**WORK TO COMPLETE**
Repeat only the lines below that run from the line with "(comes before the" to the line with "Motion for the", ends included; skip every picture.

**DATA SECTION**

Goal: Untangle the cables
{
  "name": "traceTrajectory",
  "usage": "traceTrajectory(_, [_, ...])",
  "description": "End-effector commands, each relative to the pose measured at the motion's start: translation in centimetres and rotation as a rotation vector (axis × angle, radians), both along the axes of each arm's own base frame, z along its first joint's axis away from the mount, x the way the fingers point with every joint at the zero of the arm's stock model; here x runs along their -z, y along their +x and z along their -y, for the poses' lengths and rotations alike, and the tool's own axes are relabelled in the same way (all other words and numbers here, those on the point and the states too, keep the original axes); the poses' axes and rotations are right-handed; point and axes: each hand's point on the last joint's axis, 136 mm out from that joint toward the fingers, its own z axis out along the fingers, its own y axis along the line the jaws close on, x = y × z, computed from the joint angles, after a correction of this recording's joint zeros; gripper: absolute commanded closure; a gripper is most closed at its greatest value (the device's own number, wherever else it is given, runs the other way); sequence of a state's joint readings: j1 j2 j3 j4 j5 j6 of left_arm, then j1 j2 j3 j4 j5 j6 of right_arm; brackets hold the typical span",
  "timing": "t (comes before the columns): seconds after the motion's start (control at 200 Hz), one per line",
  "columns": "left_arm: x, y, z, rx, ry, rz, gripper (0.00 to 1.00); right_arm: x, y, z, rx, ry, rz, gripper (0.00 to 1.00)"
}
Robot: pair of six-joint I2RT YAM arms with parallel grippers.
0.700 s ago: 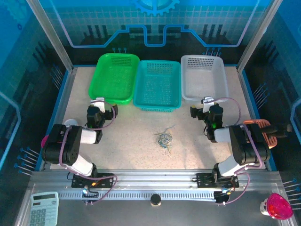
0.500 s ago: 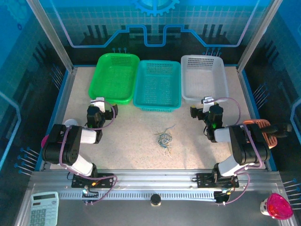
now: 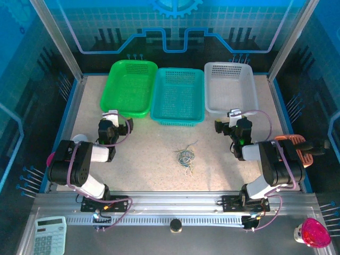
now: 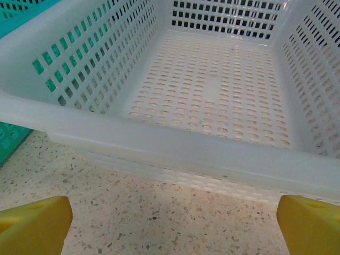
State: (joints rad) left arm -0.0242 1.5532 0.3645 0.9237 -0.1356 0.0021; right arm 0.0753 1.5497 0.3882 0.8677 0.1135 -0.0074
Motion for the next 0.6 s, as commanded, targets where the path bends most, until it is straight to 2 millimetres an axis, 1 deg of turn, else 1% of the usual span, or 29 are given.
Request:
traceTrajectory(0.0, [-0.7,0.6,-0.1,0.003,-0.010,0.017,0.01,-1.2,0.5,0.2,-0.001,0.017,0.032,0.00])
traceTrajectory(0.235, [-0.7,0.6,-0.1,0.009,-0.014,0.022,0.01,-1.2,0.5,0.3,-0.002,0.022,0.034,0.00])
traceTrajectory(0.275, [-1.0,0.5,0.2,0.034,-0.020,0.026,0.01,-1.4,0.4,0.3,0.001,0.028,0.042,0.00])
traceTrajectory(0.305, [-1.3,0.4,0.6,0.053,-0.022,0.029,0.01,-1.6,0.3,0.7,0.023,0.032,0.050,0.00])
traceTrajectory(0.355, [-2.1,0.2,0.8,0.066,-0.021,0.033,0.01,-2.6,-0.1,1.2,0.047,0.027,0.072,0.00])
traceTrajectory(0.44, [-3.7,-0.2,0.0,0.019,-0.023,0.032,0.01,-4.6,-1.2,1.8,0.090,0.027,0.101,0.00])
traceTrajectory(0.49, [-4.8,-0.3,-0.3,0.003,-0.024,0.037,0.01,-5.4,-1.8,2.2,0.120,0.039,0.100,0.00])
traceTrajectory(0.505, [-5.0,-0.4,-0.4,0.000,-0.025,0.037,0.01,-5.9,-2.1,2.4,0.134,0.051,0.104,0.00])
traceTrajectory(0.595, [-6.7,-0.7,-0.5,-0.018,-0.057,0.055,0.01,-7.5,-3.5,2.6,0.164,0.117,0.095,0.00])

**RESULT OF THE EXERCISE**
  "timing": "t (comes before the columns): seconds after the motion's start (control at 200 Hz), one per line",
  "columns": "left_arm: x, y, z, rx, ry, rz, gripper (0.00 to 1.00); right_arm: x, y, z, rx, ry, rz, gripper (0.00 to 1.00)"
}
Robot: pair of six-joint I2RT YAM arms with parallel grippers.
0.700 s ago: 
0.500 s ago: 
now: 
now: 
State: (joints rad) left arm -0.0242 1.5532 0.3645 0.9237 -0.1356 0.0021; right arm 0.0753 1.5497 0.3882 0.8677 0.1135 -0.0074
Motion for the next 0.6 s, as commanded, targets where the path bends most, until it is straight to 2 millimetres an axis, 1 deg of turn, else 1% of the usual span, or 29 are given.

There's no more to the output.